Updated at 8.13am EST
8.03am EST 08:03
Raab tells MPs government will legislate to allow it to abandon 0.7% aid target
In the Commons Dominic Raab, the foreign secretary, is now making a statement on development spending. He has just told MPs that the government will legislate to allow it to abandon the 0.7% target for overseas aid spending as a share of national income. But he insisted that the UK was still determined to remain an international leader in this field.
8.00am EST 08:00
In a joint statement on Leicester being placed in tier 3, the three local Labour MPs, Liz Kendall, Jonathan Ashworth and Claudia Webbe, issued a joint statement saying:
This has already been an unbelievably tough year, and the news that Leicester will go into tier 3 – on top of the 150 days of our extra lockdown – is extremely difficult to hear.

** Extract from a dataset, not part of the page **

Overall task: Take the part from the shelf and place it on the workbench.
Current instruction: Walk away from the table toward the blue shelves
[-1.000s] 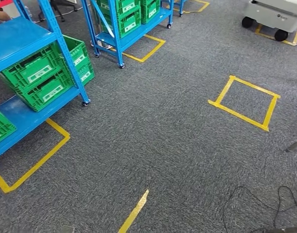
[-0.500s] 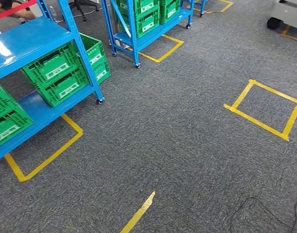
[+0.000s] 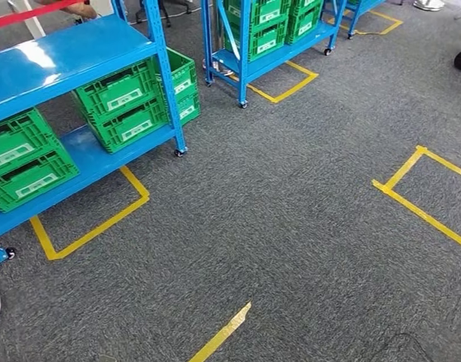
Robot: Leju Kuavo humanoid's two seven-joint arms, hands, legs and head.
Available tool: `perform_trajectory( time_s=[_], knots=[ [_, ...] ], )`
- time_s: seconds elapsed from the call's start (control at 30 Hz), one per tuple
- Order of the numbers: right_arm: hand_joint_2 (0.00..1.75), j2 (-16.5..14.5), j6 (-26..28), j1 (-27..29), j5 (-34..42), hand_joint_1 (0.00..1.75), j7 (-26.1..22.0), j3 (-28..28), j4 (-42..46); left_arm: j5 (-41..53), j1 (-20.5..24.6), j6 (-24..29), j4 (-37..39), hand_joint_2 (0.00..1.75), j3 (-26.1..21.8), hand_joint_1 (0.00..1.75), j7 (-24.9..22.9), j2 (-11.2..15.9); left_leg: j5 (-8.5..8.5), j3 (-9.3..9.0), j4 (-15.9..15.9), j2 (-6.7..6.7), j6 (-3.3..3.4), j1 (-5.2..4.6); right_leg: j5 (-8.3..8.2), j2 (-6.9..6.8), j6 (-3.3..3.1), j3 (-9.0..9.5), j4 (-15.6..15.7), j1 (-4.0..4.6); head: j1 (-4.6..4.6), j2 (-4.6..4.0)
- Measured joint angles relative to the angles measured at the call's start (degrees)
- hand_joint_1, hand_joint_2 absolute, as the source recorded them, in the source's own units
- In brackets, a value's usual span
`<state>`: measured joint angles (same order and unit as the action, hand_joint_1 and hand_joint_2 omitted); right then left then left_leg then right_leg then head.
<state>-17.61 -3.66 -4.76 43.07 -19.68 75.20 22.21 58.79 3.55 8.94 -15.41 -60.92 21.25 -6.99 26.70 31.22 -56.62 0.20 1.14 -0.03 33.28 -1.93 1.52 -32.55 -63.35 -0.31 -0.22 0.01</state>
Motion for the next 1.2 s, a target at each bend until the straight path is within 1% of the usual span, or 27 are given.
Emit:
perform_trajectory(
  time_s=[0.07,0.1,0.13,0.17,0.23,0.27,0.3,0.33,0.4,0.47,0.5,0.57,0.6,0.63,0.67,0.73,0.77,0.83,0.9,0.93,0.97,1.0,1.03,1.1,1.13,1.17,1.2],
  knots=[
    [0.0,0.0,0.0,0.1,0.0,0.0,0.0,0.0,0.0,0.3,0.2,0.0,0.0,0.0,0.0,0.0,0.1,0.0,-0.01,0.05,0.0,-0.86,0.23,-0.01,2.81,1.41,0.3,-4.0,-7.4,-0.12,0.25,-0.01],
    [0.0,0.0,0.0,0.2,0.0,0.0,0.0,0.0,0.0,0.4,0.1,0.0,0.0,0.0,0.0,0.0,0.1,0.0,0.02,0.0,0.0,-1.33,0.25,-0.03,3.15,1.6,0.4,-5.5,-9.8,-0.17,0.28,-0.01],
    [0.0,0.0,0.0,0.3,0.0,0.0,0.0,0.0,0.0,0.5,0.1,0.0,0.0,0.0,0.0,0.0,0.1,-0.1,0.07,-0.1,0.0,-1.83,0.26,-0.03,2.36,1.69,0.47,-6.1,-10.3,-0.22,0.29,-0.01],
    [0.0,0.1,0.0,0.4,0.0,0.0,0.0,0.0,0.0,0.7,0.0,0.0,0.0,0.0,0.0,0.0,0.1,-0.1,0.16,-0.27,-0.1,-2.35,0.19,0.0,0.52,1.77,0.49,-5.57,-8.4,-0.29,0.29,-0.01],
    [0.0,0.1,0.0,0.4,0.0,0.0,0.0,0.0,0.0,1.0,0.0,0.0,0.0,0.0,0.0,0.0,0.1,-0.1,0.46,-0.63,-0.1,-3.34,-0.21,0.0,-3.65,2.73,0.54,-2.43,-1.1,-0.53,0.32,-0.01],
    [0.0,0.1,0.0,0.4,0.0,0.0,0.0,0.0,0.0,1.2,0.1,0.0,0.0,0.0,0.0,0.0,0.1,-0.1,0.65,-0.67,-0.3,-3.76,-0.51,-0.07,-4.72,3.38,0.44,-0.83,2.1,-0.66,0.31,-0.01],
    [0.0,0.1,0.0,0.3,0.0,0.0,0.0,0.0,0.0,1.4,0.1,0.1,0.0,0.0,0.0,0.0,0.1,-0.1,0.75,-0.6,-0.4,-4.1,-0.81,-0.13,-5.05,3.92,0.31,0.18,4.1,-0.74,0.3,-0.01],
    [0.0,0.1,0.1,0.3,0.0,0.0,0.0,0.0,0.0,1.5,0.1,0.1,0.0,0.0,0.0,0.0,0.2,-0.1,0.77,-0.44,-0.5,-4.42,-1.09,-0.17,-4.77,4.17,0.06,0.59,4.7,-0.7,0.29,-0.01],
    [0.0,0.1,0.1,0.2,0.0,0.0,-0.1,0.0,0.0,1.7,-0.1,0.2,0.0,0.0,0.0,0.0,0.2,0.0,0.85,-0.25,-0.6,-4.75,-1.58,0.0,-4.78,3.59,-0.58,0.81,4.9,-0.68,0.3,-0.01],
    [0.0,0.1,0.0,0.2,0.0,0.0,-0.1,0.0,0.0,1.8,-0.1,0.2,0.0,0.0,0.0,0.0,0.2,0.1,2.23,0.62,-2.6,-3.38,-2.16,0.09,-4.74,2.82,-1.26,1.06,5.1,-0.77,0.09,-0.01],
    [0.0,0.1,0.0,0.2,0.0,0.0,-0.1,0.0,0.0,1.9,0.0,0.2,0.0,0.0,0.0,0.0,0.2,0.1,3.71,1.91,-5.3,-2.32,-2.44,0.15,-4.65,2.32,-1.57,1.2,5.2,-0.8,-0.06,-0.01],
    [0.0,0.1,0.0,0.3,0.0,0.0,-0.1,0.0,0.0,2.2,0.1,0.2,0.0,0.0,0.0,0.0,0.2,0.0,7.0,6.02,-13.1,-0.95,-2.87,0.28,-4.26,1.25,-1.97,1.43,5.2,-0.7,-0.36,-0.01],
    [0.0,0.1,0.1,0.4,0.0,0.0,-0.1,0.0,0.0,2.3,0.1,0.3,0.0,0.0,0.0,0.0,0.2,0.0,7.72,7.72,-16.1,-0.77,-2.97,0.34,-4.06,0.74,-2.05,1.6,5.2,-0.67,-0.34,-0.01],
    [0.0,0.1,0.1,0.5,0.0,0.0,-0.1,0.0,0.0,2.4,0.0,0.3,0.0,0.0,0.0,0.0,0.2,0.0,7.26,8.56,-17.2,-0.69,-2.96,0.36,-3.83,0.29,-2.06,1.83,5.2,-0.65,-0.37,-0.01],
    [0.0,0.1,0.1,0.5,0.0,0.0,-0.1,0.0,0.0,2.5,-0.1,0.3,0.0,0.0,0.0,0.0,0.2,0.0,5.67,8.26,-16.1,-0.62,-2.84,0.36,-3.57,-0.1,-2.02,2.16,5.2,-0.62,-0.37,-0.01],
    [0.0,0.1,0.1,0.4,0.0,0.0,-0.1,0.0,0.0,2.5,-0.2,0.4,0.0,0.0,0.0,0.0,0.2,0.1,1.24,5.28,-9.3,0.35,-2.1,0.14,-2.96,-0.88,-1.86,2.86,5.2,-0.55,-0.37,-0.01],
    [0.0,0.1,0.1,0.4,0.0,0.0,-0.1,0.0,0.0,2.6,-0.2,0.4,0.0,0.0,0.0,0.0,0.2,0.1,0.07,3.55,-5.7,1.14,-1.59,-0.12,-2.53,-1.26,-1.62,3.2,5.2,-0.39,-0.39,-0.01],
    [0.0,0.1,0.1,0.4,0.0,0.0,-0.1,0.0,-0.1,2.7,0.0,0.5,0.0,0.0,0.0,0.0,0.2,0.2,-0.06,1.62,-1.7,2.08,-0.68,-0.54,-2.0,-2.12,-0.94,3.88,5.3,-0.18,-0.38,-0.01],
    [0.0,0.1,0.1,0.2,0.0,0.0,-0.1,0.0,-0.1,2.8,0.0,0.6,0.0,0.0,0.0,0.0,0.2,0.2,0.49,1.04,-0.9,1.3,-0.09,-0.48,-1.99,-2.61,-0.06,4.75,5.1,-0.2,-0.33,0.0],
    [0.0,0.1,0.1,0.1,0.0,0.0,-0.1,0.0,-0.1,2.8,-0.2,0.6,0.0,0.0,0.0,0.0,0.2,0.2,0.52,0.61,-0.6,0.85,0.2,-0.32,-1.74,-2.01,0.32,4.91,4.5,-0.29,-0.27,-0.01],
    [0.0,0.1,0.1,0.0,0.0,0.0,-0.1,0.0,-0.1,2.8,-0.2,0.6,0.0,0.0,0.0,0.0,0.2,0.2,0.58,0.15,-0.5,0.44,0.45,-0.18,-0.9,-1.08,0.65,4.31,3.2,-0.39,-0.16,-0.01],
    [0.0,0.1,0.1,0.0,0.0,0.0,-0.1,0.0,-0.1,2.8,-0.1,0.6,0.0,0.0,0.0,0.0,0.2,0.2,0.63,-0.31,-0.4,0.0,0.64,-0.05,0.49,-0.02,0.88,3.01,0.8,-0.47,-0.04,-0.01],
    [0.0,0.1,0.1,0.0,0.0,0.0,-0.1,0.0,-0.1,2.8,0.0,0.7,0.0,0.0,0.0,0.0,0.2,0.2,0.85,-0.55,-0.4,-0.4,0.79,-0.01,2.11,1.0,1.02,1.12,-2.6,-0.51,0.09,-0.01],
    [0.0,0.2,0.1,0.1,0.0,0.0,-0.1,0.0,-0.1,2.8,0.0,0.7,0.0,0.0,0.0,0.0,0.2,0.1,1.33,-0.95,-0.4,-1.39,0.87,-0.02,4.45,1.64,1.13,-3.38,-9.1,-0.52,0.21,-0.01],
    [0.0,0.2,0.1,0.2,0.0,0.0,-0.1,0.0,-0.1,2.8,-0.1,0.7,0.0,0.0,0.0,0.0,0.2,0.1,1.67,-1.32,-0.4,-1.89,0.83,-0.02,4.32,1.73,1.13,-4.91,-10.4,-0.51,0.25,-0.01],
    [0.0,0.2,0.1,0.3,0.0,0.0,-0.1,0.0,-0.1,2.8,-0.2,0.7,0.0,0.0,0.0,0.0,0.2,0.0,2.09,-1.86,-0.5,-2.42,0.73,0.01,3.03,1.77,1.13,-5.5,-9.7,-0.52,0.26,-0.01],
    [0.0,0.2,0.1,0.4,0.0,0.0,-0.1,0.0,-0.1,2.8,-0.3,0.7,0.0,0.0,0.0,0.0,0.2,0.0,2.58,-2.54,-0.5,-2.93,0.58,0.06,0.76,1.89,1.13,-5.18,-7.0,-0.54,0.27,-0.01]
  ],
)
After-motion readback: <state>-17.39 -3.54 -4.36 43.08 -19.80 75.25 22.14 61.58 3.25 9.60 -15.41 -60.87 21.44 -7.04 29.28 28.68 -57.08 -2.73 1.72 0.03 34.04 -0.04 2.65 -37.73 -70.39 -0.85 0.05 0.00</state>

The government must now spell out how we can get out of tier 3, and the measures they will use to review Leicester’s position, to give people hope their sacrifices will make a difference.
Updated at 8.14am EST
7.56am EST 07:56
Schools who used reserves to pay for mounting pandemic costs while poorer performing ones have been bailed out will have to “just lump it,” parliament’s public accounts committee has heard.
Cases of schools who have racked up large extra bills were raised with the Department for Education’s most senior civil servant by Tory MP Richard Holden, who said one of his local schools would spend an extra £100 per pupil on cleaning this year.
Some schools who had dipped into their reserves and felt they were being punished while others were being bailed out wanted to know if they would be reimbursed.
He was told by Susan Acland-Hood, the DfE’s permanent secretary, that she completely understood the feelings of head teachers who had managed schools well and built up reserves. But she added:
I think it’s very hard for us to argue to the Treasury the contrary case, which is that schools which have significant reserves should be given extra money.
So the result is they are just going to to have to lump it on that one.
Meanwhile, the average size of bubbles of children and others who had to come home and self isolate after a case of covid-19 had started to come down “quite significantly” since the start of September after collaboration between the DfE and the Department of Health, said Acland-Hood.
The first port of call for schools should be the DfE helpline, she added, and it would be rare for advice to be given for entire year groups to be sent home. Rather, it would be more a case of examining who the particular pupil or member of staff had been in contact with.